> _Aim of the task_: Word for word, copy all of the entries.

========================================================================

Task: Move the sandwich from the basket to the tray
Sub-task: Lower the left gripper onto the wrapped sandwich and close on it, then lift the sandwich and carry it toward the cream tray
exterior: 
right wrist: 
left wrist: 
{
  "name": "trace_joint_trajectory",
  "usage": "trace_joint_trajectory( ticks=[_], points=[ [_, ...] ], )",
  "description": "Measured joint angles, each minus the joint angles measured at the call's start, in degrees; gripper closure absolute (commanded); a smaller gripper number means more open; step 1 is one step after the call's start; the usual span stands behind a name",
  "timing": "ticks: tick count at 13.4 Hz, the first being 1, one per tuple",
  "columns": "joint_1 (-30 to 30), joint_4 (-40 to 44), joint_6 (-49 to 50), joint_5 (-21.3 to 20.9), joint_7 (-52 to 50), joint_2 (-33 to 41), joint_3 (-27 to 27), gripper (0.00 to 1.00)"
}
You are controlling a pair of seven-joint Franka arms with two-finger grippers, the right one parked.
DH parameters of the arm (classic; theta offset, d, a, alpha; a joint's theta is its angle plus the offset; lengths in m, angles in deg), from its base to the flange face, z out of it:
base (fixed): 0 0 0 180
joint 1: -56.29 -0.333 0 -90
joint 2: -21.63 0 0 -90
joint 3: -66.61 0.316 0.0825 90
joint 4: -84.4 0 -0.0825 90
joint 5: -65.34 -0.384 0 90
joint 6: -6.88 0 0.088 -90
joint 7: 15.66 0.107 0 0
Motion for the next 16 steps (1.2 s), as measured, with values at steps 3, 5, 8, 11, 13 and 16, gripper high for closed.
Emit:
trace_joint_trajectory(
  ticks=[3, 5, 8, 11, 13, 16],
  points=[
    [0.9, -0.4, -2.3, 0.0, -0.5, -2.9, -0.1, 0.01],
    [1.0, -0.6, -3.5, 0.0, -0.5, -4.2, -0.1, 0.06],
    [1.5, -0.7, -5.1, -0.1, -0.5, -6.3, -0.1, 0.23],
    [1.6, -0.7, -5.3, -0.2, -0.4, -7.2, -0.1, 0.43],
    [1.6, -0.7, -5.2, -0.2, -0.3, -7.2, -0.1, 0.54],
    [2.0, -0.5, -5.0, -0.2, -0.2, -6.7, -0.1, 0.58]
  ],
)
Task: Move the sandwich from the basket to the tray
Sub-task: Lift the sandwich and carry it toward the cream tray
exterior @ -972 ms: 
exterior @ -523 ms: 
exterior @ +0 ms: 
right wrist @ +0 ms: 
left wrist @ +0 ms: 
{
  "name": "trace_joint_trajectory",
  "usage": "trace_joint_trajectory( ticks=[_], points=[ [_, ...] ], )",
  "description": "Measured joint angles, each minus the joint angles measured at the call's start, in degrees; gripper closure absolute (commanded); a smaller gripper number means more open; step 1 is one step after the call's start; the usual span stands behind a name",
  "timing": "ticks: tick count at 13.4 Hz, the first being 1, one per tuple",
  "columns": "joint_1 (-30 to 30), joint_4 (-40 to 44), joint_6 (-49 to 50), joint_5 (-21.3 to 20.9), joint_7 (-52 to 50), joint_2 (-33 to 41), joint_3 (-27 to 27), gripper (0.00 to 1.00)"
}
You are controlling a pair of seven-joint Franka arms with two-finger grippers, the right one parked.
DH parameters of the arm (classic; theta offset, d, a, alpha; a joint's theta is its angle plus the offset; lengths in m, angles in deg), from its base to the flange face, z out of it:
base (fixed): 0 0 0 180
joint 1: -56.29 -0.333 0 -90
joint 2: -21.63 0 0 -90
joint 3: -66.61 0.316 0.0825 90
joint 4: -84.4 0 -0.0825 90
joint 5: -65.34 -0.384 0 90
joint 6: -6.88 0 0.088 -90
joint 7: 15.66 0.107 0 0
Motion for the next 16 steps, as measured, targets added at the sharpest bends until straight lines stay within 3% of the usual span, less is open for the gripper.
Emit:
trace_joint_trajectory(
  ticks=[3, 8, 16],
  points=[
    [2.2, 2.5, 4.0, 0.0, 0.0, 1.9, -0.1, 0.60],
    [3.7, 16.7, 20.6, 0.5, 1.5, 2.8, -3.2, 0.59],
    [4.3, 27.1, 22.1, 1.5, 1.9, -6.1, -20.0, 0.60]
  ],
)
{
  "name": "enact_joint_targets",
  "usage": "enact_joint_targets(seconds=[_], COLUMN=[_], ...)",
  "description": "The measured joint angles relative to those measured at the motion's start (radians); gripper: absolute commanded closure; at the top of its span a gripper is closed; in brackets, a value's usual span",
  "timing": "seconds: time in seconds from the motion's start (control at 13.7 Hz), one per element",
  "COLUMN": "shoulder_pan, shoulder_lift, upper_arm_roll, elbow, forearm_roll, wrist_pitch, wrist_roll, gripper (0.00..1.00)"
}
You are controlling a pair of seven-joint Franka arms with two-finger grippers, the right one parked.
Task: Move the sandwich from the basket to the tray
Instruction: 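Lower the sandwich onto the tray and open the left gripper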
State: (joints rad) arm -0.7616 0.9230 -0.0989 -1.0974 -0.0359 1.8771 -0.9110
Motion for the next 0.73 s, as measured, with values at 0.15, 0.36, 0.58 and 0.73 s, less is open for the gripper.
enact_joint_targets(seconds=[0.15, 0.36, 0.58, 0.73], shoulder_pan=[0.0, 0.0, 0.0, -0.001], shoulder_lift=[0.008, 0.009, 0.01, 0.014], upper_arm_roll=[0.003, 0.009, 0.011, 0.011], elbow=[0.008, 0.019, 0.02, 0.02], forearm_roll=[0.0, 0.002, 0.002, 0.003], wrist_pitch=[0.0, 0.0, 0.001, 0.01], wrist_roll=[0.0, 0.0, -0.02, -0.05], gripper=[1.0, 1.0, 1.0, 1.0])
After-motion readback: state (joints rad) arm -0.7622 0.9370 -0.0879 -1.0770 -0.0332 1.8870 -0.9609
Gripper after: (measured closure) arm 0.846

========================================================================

> _Task solution_:
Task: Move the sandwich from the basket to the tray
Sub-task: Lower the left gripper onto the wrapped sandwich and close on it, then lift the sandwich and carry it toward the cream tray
exterior: 
right wrist: 
left wrist: 
{
  "name": "trace_joint_trajectory",
  "usage": "trace_joint_trajectory( ticks=[_], points=[ [_, ...] ], )",
  "description": "Measured joint angles, each minus the joint angles measured at the call's start, in degrees; gripper closure absolute (commanded); a smaller gripper number means more open; step 1 is one step after the call's start; the usual span stands behind a name",
  "timing": "ticks: tick count at 13.4 Hz, the first being 1, one per tuple",
  "columns": "joint_1 (-30 to 30), joint_4 (-40 to 44), joint_6 (-49 to 50), joint_5 (-21.3 to 20.9), joint_7 (-52 to 50), joint_2 (-33 to 41), joint_3 (-27 to 27), gripper (0.00 to 1.00)"
}
You are controlling a pair of seven-joint Franka arms with two-finger grippers, the right one parked.
DH parameters of the arm (classic; theta offset, d, a, alpha; a joint's theta is its angle plus the offset; lengths in m, angles in deg), from its base to the flange face, z out of it:
base (fixed): 0 0 0 180
joint 1: -56.29 -0.333 0 -90
joint 2: -21.63 0 0 -90
joint 3: -66.61 0.316 0.0825 90
joint 4: -84.4 0 -0.0825 90
joint 5: -65.34 -0.384 0 90
joint 6: -6.88 0 0.088 -90
joint 7: 15.66 0.107 0 0
Motion for the next 16 steps (1.2 s), as measured, with values at steps 3, 5, 8, 11, 13 and 16, gripper high for closed.
Emit:
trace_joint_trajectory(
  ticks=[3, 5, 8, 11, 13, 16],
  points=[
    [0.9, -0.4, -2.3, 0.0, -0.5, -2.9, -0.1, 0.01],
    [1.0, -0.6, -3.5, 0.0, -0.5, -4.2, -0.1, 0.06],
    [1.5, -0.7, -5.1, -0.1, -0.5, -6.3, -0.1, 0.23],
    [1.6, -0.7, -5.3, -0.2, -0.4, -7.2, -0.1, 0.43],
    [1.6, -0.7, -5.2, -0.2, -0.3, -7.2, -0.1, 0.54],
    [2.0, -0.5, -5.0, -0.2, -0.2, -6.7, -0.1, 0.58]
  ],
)
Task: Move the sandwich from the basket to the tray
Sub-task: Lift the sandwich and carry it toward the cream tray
exterior @ -972 ms: 
exterior @ -523 ms: 
exterior @ +0 ms: 
right wrist @ +0 ms: 
left wrist @ +0 ms: 
{
  "name": "trace_joint_trajectory",
  "usage": "trace_joint_trajectory( ticks=[_], points=[ [_, ...] ], )",
  "description": "Measured joint angles, each minus the joint angles measured at the call's start, in degrees; gripper closure absolute (commanded); a smaller gripper number means more open; step 1 is one step after the call's start; the usual span stands behind a name",
  "timing": "ticks: tick count at 13.4 Hz, the first being 1, one per tuple",
  "columns": "joint_1 (-30 to 30), joint_4 (-40 to 44), joint_6 (-49 to 50), joint_5 (-21.3 to 20.9), joint_7 (-52 to 50), joint_2 (-33 to 41), joint_3 (-27 to 27), gripper (0.00 to 1.00)"
}
You are controlling a pair of seven-joint Franka arms with two-finger grippers, the right one parked.
DH parameters of the arm (classic; theta offset, d, a, alpha; a joint's theta is its angle plus the offset; lengths in m, angles in deg), from its base to the flange face, z out of it:
base (fixed): 0 0 0 180
joint 1: -56.29 -0.333 0 -90
joint 2: -21.63 0 0 -90
joint 3: -66.61 0.316 0.0825 90
joint 4: -84.4 0 -0.0825 90
joint 5: -65.34 -0.384 0 90
joint 6: -6.88 0 0.088 -90
joint 7: 15.66 0.107 0 0
Motion for the next 16 steps, as measured, targets added at the sharpest bends until straight lines stay within 3% of the usual span, less is open for the gripper.
Emit:
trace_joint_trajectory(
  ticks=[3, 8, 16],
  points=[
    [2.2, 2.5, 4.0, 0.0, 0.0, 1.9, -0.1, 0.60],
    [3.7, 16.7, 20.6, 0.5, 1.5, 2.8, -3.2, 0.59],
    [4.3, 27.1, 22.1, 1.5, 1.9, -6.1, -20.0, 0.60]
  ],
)
{
  "name": "enact_joint_targets",
  "usage": "enact_joint_targets(seconds=[_], COLUMN=[_], ...)",
  "description": "The measured joint angles relative to those measured at the motion's start (radians); gripper: absolute commanded closure; at the top of its span a gripper is closed; in brackets, a value's usual span",
  "timing": "seconds: time in seconds from the motion's start (control at 13.7 Hz), one per element",
  "COLUMN": "shoulder_pan, shoulder_lift, upper_arm_roll, elbow, forearm_roll, wrist_pitch, wrist_roll, gripper (0.00..1.00)"
}
You are controlling a pair of seven-joint Franka arms with two-finger grippers, the right one parked.
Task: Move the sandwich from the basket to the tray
Instruction: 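Lower the sandwich onto the tray and open the left gripper
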State: (joints rad) arm -0.7616 0.9230 -0.0989 -1.0974 -0.0359 1.8771 -0.9110
Motion for the next 0.73 s, as measured, with values at 0.15, 0.36, 0.58 and 0.73 s, less is open for the gripper.
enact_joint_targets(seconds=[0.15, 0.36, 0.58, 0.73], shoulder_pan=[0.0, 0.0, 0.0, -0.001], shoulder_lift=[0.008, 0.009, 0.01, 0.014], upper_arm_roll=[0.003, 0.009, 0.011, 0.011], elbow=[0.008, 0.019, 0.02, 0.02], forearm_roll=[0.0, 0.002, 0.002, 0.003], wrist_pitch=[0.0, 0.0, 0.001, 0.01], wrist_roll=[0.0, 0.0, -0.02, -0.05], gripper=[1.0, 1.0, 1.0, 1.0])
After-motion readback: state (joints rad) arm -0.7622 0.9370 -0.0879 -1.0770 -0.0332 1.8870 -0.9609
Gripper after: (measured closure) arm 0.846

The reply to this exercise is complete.